Polymer protective slugs: the injected polymer solution has the molecular weight of 1000 ten thousand and the concentration of 1000mg/L, so that the seepage resistance is increased, and the subsequent water drive channeling is prevented.
According to the graded displacement oil extraction method for the conglomerate oil reservoir chemical flooding reservoir, displacement media and injection parameters in different permeable layers corresponding to different pore throats are displaced according to the relationship among pore throat distribution characteristics, displacement pressure gradient and seepage resistance in the reservoir. The method of the embodiment has clear principle, high quantification and operability and convenient use, and provides reliable basis for optimization of chemical flooding parameters and on-site tracking adjustment. The technical scheme of the embodiment can also solve the problems of strong heterogeneity, small displacement using range and non-ideal development effect of chemical flooding in the conglomerate reservoir layer.

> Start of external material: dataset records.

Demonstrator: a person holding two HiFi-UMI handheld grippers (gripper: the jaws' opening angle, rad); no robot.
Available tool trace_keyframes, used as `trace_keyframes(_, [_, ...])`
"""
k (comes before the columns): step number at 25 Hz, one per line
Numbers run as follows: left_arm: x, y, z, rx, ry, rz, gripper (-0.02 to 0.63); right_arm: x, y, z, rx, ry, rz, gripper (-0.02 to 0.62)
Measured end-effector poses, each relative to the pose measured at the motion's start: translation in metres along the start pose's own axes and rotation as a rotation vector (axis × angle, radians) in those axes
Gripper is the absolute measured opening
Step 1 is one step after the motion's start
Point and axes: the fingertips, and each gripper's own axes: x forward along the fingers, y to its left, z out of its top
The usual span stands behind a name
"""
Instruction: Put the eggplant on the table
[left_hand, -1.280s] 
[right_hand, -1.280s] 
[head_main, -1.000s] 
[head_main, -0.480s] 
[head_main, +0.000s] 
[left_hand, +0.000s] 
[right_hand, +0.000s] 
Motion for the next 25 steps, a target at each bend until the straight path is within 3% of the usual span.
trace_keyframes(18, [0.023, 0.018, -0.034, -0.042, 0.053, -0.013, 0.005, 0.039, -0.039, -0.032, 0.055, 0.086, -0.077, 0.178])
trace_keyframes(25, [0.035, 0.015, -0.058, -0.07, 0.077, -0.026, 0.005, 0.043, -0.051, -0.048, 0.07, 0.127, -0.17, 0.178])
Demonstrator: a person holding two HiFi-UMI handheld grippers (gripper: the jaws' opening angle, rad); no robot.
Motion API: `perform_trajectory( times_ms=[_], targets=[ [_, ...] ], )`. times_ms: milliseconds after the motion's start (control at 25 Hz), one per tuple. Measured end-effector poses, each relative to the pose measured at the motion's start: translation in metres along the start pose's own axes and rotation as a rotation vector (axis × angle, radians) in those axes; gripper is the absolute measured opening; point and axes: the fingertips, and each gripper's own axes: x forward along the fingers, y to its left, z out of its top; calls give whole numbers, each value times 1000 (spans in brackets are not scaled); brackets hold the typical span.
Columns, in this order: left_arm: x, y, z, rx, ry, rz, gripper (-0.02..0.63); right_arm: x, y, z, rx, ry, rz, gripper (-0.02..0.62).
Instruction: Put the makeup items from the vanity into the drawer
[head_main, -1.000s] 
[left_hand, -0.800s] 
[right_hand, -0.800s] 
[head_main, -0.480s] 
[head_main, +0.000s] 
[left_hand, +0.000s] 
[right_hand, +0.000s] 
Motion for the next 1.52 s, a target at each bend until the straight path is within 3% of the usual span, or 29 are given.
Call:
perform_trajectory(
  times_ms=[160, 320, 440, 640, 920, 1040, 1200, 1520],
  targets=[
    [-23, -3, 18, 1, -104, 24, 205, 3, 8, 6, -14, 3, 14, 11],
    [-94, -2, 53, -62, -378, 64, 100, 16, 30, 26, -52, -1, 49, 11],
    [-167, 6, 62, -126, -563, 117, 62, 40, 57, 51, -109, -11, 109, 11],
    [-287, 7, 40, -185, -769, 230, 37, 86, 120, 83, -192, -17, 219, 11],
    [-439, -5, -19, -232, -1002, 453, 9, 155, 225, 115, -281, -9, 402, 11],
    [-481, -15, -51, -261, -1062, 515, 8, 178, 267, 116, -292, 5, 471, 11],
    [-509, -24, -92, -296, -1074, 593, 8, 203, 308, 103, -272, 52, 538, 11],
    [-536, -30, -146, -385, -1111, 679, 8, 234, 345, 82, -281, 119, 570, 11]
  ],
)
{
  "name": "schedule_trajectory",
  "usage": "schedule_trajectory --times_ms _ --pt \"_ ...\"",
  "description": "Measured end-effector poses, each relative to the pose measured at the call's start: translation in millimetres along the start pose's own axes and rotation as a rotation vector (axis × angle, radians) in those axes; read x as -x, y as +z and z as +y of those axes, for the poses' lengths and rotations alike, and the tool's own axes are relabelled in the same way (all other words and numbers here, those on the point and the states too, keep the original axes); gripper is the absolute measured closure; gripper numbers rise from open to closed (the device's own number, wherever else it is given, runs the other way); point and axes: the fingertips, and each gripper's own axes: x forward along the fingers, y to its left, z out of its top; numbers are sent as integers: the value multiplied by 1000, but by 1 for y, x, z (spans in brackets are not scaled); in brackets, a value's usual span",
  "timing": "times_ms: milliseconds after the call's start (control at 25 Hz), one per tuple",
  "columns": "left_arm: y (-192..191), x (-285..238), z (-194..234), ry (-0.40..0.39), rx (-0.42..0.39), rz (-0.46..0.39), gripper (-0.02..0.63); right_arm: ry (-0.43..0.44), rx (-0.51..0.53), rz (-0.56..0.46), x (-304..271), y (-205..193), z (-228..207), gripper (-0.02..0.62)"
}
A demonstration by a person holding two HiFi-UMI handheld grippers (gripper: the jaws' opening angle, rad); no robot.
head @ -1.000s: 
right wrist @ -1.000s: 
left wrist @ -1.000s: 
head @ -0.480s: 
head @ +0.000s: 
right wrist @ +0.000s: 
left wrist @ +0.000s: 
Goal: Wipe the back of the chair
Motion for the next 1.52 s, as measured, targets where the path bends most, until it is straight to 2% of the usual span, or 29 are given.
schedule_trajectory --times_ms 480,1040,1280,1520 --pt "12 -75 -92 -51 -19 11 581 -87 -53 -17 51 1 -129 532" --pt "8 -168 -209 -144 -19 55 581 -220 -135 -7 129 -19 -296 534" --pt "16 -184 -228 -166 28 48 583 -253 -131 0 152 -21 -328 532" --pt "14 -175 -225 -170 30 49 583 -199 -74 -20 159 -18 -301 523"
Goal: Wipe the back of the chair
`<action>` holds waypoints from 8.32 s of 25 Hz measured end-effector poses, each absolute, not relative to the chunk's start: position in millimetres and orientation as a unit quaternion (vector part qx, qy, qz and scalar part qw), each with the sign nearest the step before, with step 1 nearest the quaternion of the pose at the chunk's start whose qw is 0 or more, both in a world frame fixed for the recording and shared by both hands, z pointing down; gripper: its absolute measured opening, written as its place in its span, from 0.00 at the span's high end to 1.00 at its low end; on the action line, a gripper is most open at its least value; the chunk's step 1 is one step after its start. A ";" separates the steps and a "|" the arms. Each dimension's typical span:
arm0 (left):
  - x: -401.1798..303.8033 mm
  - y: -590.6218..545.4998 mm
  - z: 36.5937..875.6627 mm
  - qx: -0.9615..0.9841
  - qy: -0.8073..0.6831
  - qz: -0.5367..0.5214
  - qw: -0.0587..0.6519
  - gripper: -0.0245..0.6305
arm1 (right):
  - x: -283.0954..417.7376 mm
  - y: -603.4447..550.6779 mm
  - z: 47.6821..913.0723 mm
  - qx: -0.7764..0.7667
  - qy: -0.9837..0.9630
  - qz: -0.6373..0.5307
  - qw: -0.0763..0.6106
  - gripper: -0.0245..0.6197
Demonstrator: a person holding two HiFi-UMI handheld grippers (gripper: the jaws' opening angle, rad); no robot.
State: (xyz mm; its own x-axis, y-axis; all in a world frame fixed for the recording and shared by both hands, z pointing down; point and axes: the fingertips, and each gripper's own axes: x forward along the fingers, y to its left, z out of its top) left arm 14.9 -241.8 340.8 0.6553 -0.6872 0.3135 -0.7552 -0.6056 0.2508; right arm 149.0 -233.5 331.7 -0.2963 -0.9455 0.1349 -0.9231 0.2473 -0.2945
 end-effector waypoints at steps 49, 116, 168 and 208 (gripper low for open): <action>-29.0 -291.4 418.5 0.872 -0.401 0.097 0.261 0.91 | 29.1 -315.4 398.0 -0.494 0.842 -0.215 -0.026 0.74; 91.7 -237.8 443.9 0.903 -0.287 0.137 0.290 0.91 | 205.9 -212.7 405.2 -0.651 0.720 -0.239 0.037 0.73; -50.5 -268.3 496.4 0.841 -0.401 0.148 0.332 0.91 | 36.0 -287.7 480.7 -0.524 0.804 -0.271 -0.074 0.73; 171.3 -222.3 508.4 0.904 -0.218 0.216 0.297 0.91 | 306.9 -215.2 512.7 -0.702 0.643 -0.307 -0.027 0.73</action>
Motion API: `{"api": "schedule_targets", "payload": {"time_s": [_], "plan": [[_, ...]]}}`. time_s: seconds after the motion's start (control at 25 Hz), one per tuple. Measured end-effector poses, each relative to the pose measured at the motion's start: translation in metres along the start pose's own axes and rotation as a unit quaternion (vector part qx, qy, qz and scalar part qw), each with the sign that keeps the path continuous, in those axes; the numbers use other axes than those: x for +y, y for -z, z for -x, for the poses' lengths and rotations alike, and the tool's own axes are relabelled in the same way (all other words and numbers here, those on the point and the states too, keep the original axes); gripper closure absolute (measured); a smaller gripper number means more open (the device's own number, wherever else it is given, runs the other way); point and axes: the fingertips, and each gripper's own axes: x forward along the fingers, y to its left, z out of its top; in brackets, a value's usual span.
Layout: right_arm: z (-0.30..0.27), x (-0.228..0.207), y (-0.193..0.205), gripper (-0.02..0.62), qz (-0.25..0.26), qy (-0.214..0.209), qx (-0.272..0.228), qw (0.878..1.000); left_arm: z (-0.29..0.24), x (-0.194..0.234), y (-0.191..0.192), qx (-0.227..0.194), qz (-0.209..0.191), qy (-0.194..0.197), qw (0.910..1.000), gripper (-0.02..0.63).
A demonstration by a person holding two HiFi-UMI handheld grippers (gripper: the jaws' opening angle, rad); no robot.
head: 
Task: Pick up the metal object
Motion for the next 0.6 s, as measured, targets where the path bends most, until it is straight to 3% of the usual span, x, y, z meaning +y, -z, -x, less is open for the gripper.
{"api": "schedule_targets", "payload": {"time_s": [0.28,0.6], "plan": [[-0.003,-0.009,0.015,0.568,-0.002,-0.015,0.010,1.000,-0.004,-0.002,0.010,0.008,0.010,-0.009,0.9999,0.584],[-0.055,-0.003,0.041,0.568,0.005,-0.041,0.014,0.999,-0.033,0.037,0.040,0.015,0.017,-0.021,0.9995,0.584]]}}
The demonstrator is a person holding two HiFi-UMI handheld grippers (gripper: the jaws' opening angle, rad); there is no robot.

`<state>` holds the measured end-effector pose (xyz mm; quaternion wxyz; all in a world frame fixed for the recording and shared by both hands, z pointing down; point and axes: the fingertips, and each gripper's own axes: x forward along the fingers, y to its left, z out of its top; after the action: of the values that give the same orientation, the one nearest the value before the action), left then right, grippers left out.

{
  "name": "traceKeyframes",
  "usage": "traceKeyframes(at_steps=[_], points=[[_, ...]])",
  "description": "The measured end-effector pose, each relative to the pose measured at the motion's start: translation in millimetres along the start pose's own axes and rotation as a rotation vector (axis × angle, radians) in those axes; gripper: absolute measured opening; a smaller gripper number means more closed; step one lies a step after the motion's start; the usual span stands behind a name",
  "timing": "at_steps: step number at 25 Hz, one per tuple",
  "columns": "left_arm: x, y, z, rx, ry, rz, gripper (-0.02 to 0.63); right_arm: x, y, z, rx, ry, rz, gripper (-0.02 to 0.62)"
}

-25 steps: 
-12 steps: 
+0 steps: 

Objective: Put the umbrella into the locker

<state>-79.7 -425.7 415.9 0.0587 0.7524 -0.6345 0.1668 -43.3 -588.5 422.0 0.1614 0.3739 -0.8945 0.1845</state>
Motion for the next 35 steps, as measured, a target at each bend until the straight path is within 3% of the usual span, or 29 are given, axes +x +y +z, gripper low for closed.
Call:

As shown in FIG. 4, the oil-containing area of the block was 0.44km2Geological reserve 54.0 × 104t. A polymer/surfactant binary combination flooding test is carried out by adopting a five-point method well pattern and an 8-injection 13-well group with the well spacing of 150 m. By implementing the technical scheme of the embodiment, chemical flooding is started in 8 months in 2010, 77.6 million chemical agents are added in 4 months in 2019, the chemical agents account for 79.5% of the total design amount, and the stage extraction degree is 15.9%, wherein the extraction degree of the front slug stage is 2.6%, the extraction degree of the early stage of the binary slug is 2.9%, the extraction degree of the middle stage of the binary slug is 5.6%, and the extraction degree of the later stage of the binary slug has reached 4.8%. Therefore, the oil recovery method of gradient injection and graded displacement is adopted for the conglomerate oil reservoir, and the recovery ratio can be greatly improved.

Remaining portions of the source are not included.